「お金を貸した相手が親しい友人であったため、借用書を作成していなかった」
「借用書を後から書かせることはできるの?」
「借用書を後から書かせる場合、どのような点に注意したらよいの?」
親しい友人や恋人などから「お金を貸してほしい」と頼まれると、お互いの関係性から断ることができず、つい貸してしまうこともあると思います。
その際、ビジネスであれば当然作成する借用書もプライベートの貸し借りでは作成しないケースも多いでしょう。
しかし、借用書がないままだと将来トラブルが生じた場合、お金を貸した側が不利になる可能性があります。
このような場合には後からでもよいので、借用書(債務承認弁済契約書)を書かせるべきでしょう。
本記事では、
・借用書(債務承認弁済契約書)を後から書かせるべき4つのケース
・債務承認弁済契約書の書き方
・債務承認弁済契約書の雛形・テンプレート
などについてわかりやすく解説します。
法的に有効な借用書(債務承認弁済契約書)を作成するには、弁護士のアドバイスやサポートが必要になりますので、まずは弁護士に相談するようにしましょう。
借用書はお金を貸した後でも書かせることができる!
借用書というとお金を貸す際に作成するというイメージがあるかもしれません。
しかし、実は借用書はお金を貸した後でも書かせることができるのです。
債務承認弁済契約書(お金を貸した後に書かせる借用書)とは
債務承認弁済契約書は、当事者間の債権債務をお互いに確認し、債務の内容や返済方法などを示した書面のことをいいます。
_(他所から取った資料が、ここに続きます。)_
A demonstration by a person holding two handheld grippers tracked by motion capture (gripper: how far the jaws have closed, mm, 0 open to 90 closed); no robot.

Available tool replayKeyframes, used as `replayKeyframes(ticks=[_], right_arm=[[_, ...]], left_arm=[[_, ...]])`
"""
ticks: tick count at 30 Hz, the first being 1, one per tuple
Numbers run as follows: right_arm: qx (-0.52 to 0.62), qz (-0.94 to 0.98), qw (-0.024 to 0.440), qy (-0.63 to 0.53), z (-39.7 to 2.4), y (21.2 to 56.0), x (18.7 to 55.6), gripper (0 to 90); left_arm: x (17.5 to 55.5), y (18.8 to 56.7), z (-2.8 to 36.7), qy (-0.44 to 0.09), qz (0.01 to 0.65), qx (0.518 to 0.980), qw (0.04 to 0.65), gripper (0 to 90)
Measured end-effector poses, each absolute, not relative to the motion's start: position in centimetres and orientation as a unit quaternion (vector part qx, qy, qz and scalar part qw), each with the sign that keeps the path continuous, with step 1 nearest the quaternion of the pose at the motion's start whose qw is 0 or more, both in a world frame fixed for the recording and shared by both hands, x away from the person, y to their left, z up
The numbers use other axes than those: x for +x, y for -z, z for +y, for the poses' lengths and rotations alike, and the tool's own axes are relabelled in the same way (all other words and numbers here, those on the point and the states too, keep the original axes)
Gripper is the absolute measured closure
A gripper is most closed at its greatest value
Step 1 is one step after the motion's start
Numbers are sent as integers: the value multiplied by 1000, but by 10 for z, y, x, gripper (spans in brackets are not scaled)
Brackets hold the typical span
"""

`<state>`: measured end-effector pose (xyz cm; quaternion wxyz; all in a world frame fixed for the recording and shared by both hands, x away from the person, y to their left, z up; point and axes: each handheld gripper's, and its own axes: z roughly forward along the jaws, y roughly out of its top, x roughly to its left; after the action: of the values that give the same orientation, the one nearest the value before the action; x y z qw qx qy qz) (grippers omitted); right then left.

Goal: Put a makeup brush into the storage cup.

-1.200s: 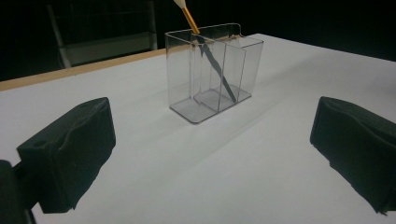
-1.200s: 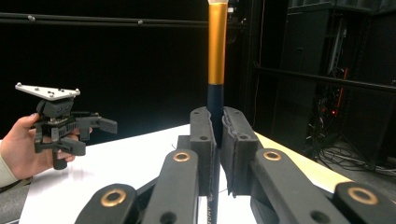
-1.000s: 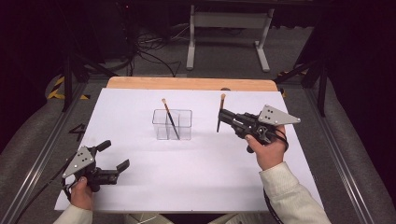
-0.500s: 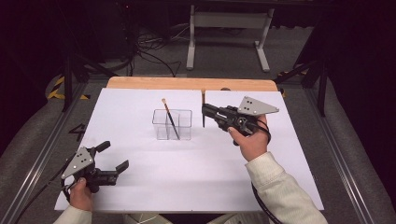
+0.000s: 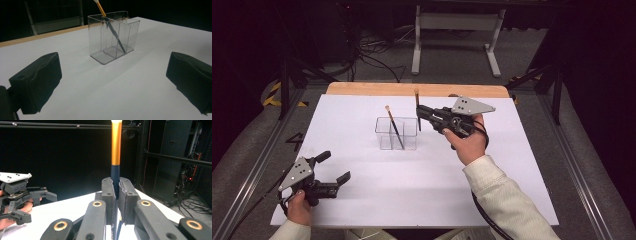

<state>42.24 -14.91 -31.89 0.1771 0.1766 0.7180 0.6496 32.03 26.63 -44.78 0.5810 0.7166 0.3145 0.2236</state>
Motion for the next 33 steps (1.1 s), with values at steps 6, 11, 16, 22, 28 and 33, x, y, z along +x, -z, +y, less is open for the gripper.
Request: replayKeyframes(ticks=[6,11,16,22,28,33], right_arm=[[184,718,174,-648,-140,322,430,831],[188,716,172,-650,-135,323,435,831],[193,715,169,-650,-127,324,442,830],[198,715,169,-648,-121,327,447,830],[205,709,161,-655,-116,329,451,831],[213,705,155,-659,-113,334,455,830]], left_arm=[[321,448,266,-223,312,718,581,8],[321,448,266,-223,313,717,582,8],[322,448,266,-222,313,717,582,8],[322,448,266,-222,313,717,582,8],[322,448,266,-222,313,717,582,8],[322,448,266,-221,312,717,582,9]])
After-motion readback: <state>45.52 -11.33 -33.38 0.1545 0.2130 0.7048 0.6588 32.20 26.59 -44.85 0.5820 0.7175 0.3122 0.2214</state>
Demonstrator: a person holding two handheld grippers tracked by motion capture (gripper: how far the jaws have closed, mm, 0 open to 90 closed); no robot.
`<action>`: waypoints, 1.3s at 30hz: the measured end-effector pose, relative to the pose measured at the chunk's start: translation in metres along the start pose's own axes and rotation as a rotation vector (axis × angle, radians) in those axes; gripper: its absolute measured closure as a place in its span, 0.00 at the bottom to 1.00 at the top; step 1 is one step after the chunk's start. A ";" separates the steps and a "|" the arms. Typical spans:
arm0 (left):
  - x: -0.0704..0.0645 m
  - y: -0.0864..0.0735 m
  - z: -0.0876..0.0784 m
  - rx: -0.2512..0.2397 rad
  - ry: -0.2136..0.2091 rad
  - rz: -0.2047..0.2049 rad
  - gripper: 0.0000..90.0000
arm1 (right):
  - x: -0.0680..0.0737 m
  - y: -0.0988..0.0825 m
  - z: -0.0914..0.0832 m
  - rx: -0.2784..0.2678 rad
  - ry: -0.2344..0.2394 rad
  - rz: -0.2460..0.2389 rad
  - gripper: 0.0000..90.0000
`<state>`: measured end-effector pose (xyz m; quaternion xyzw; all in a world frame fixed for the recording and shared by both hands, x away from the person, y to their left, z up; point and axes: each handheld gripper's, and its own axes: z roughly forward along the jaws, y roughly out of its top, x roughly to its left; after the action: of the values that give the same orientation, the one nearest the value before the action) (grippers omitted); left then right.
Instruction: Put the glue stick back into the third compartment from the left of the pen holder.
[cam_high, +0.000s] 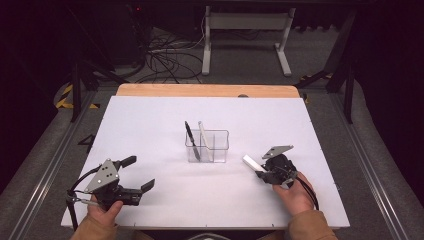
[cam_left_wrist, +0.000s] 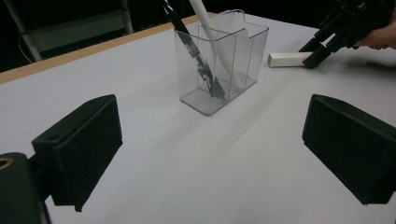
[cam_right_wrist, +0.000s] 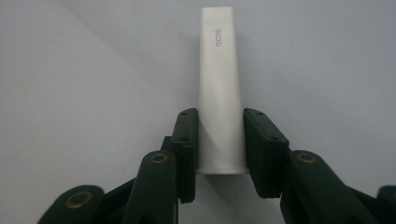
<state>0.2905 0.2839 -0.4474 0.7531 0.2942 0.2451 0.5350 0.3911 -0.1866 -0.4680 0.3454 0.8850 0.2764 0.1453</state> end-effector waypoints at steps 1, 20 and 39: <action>0.000 0.000 0.000 0.000 0.000 0.000 0.06 | 0.000 0.000 -0.002 -0.006 0.003 0.005 0.75; 0.000 0.000 0.000 0.001 0.002 0.001 0.06 | 0.004 0.009 -0.033 -0.079 -0.001 -0.006 0.75; 0.000 0.000 -0.001 0.002 0.003 0.003 0.06 | 0.006 0.029 -0.064 -0.117 0.003 -0.047 0.75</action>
<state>0.2900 0.2841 -0.4469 0.7538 0.2942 0.2469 0.5332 0.3740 -0.1897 -0.3995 0.3152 0.8752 0.3249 0.1704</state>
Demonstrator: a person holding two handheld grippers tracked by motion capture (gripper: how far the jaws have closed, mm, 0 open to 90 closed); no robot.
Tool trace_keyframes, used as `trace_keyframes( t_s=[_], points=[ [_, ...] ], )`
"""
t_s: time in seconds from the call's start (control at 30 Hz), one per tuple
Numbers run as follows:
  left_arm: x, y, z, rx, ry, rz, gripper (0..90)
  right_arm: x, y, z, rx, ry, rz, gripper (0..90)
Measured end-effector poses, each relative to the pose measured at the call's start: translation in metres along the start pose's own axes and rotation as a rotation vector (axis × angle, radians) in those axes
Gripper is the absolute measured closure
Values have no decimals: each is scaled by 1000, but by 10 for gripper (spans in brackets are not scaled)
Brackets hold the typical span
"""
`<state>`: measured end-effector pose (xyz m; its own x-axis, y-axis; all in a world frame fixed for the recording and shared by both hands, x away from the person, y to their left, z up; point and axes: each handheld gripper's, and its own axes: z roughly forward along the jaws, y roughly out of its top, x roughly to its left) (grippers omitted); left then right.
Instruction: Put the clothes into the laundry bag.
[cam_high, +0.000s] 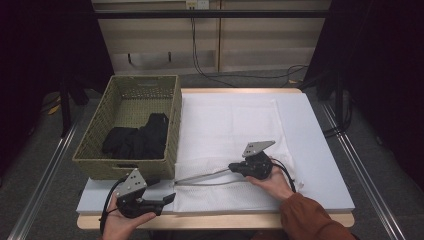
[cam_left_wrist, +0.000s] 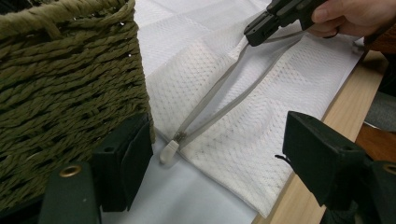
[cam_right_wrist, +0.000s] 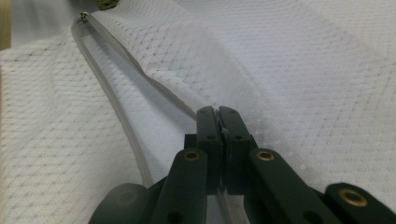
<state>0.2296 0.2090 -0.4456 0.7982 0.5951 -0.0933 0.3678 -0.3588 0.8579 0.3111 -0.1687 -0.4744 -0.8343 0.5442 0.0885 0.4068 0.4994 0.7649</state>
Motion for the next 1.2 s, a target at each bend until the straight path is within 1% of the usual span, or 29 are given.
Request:
trace_keyframes(
  t_s=[0.03,0.1,0.13,0.2,0.23,0.27,0.3,0.33,0.37,0.4,0.47,0.5,0.53,0.57,0.63,0.67,0.7,0.77,0.8,0.87,0.93,1.0,1.1,1.2],
  points=[
    [0,0,0,2,6,-1,239,0,0,1,6,-6,4,870],
    [0,0,0,-1,4,-6,238,-1,-1,3,15,-5,7,861],
    [-1,0,-1,0,4,-5,239,-1,-2,4,23,-19,1,849],
    [0,0,-1,-2,0,-2,238,-2,-3,7,34,-37,-9,785],
    [0,0,-1,2,4,-2,238,-3,-3,7,34,-51,-7,770],
    [0,0,-1,2,5,-2,239,-5,-4,8,34,-58,11,763],
    [-1,0,0,0,5,-5,239,-6,-4,9,32,-50,10,742],
    [0,0,0,3,3,0,239,-7,-4,9,24,-48,4,718],
    [-1,1,0,4,2,1,239,-8,-4,10,31,-56,18,688],
    [-1,0,1,5,-2,2,239,-8,-5,11,28,-58,18,659],
    [-1,0,0,7,-2,4,239,-8,-4,11,24,-54,15,594],
    [-1,0,0,10,5,3,239,-8,-4,11,24,-62,16,546],
    [0,0,0,1,-5,-1,239,-8,-5,11,23,-59,18,519],
    [0,0,0,3,-3,-3,238,-8,-5,12,24,-53,17,489],
    [0,0,0,6,-7,-2,238,-7,-6,13,26,-50,-9,440],
    [-1,0,0,11,-3,1,237,-7,-6,14,29,-43,-17,415],
    [-1,0,0,9,-4,-2,237,-5,-5,14,35,-48,-22,406],
    [0,0,1,7,-6,-2,237,-4,-5,15,44,-56,-38,411],
    [0,0,0,13,-2,3,237,-4,-4,15,48,-58,-27,428],
    [-1,0,0,10,-1,-4,237,-4,-1,16,65,-63,-31,443],
    [-1,0,0,11,-3,0,237,-5,0,15,73,-72,-23,481],
    [0,0,0,11,-1,-3,237,-7,0,14,73,-86,-15,557],
    [0,0,0,10,-5,-1,236,-11,0,13,73,-89,1,671],
    [0,0,0,7,-9,-6,234,-14,0,13,67,-101,18,736]
  ],
)
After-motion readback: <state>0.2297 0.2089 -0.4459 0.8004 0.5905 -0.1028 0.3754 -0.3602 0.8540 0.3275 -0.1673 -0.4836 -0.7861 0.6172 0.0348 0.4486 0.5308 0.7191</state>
お金の貸し借りをする際には、借用書を作成してからお金の受け渡しをするのが一般的です。
ただ、当事者の関係性によっては借用書を作成することなくお金の貸し借りをしてしまうこともあります。
借用書がなくても契約自体は有効ですが、万が一、相手が「お金を借りた覚えはない」、「借りたお金ではなくもらったお金だ」などと言ってきた場合、借用書がないと貸主は不利な立場に追いやられるリスクがあります。
そこで、このようなリスクを回避するために作成されるのが「債務承認弁済契約書」(お金を貸した後に書かせる借用書)になります。
借用書と債務承認弁済契約書の違い
上記のとおり、借用書と債務弁済契約書の大きな違いは、書面を作成する時期にあります。
借用書は、お金の貸し借りをする際に作成する書面であるのに対して、債務承認弁済契約書は、お金の貸し借りをした後に作成する書面です。
すなわち、お金の貸し借りをする際に借用書を作成していなかった場合でも、貸主としては、後から債務承認弁済契約書を作成することも可能です。
借主の返済に不安があるときは、債務承認弁済契約書の作成をぜひ検討してみましょう。
借用書(債務承認弁済契約書)を後から書かせるべき4つのケース
借用書(債務承認弁済契約書)を後から書かせるべきケースとしては、以下の4つのケースが考えられます。
お金を貸したときに借用書を作成していなかった
お金の貸し借りをする際に借用書を作成していなかった場合、お金の貸し借りがあったことを証明する証拠が他に必要になってきます。
たとえば、振込明細書やLINEのやり取りなどでもお金の貸し借りがあったことを立証することに利用は可能です。
ただ、それらはどうしても借用書に比べると証明力が弱い証拠になります。
一方、債務承認弁済契約書は、お金を貸したときに作成した際の借用書に匹敵するほどの強力な証拠となります。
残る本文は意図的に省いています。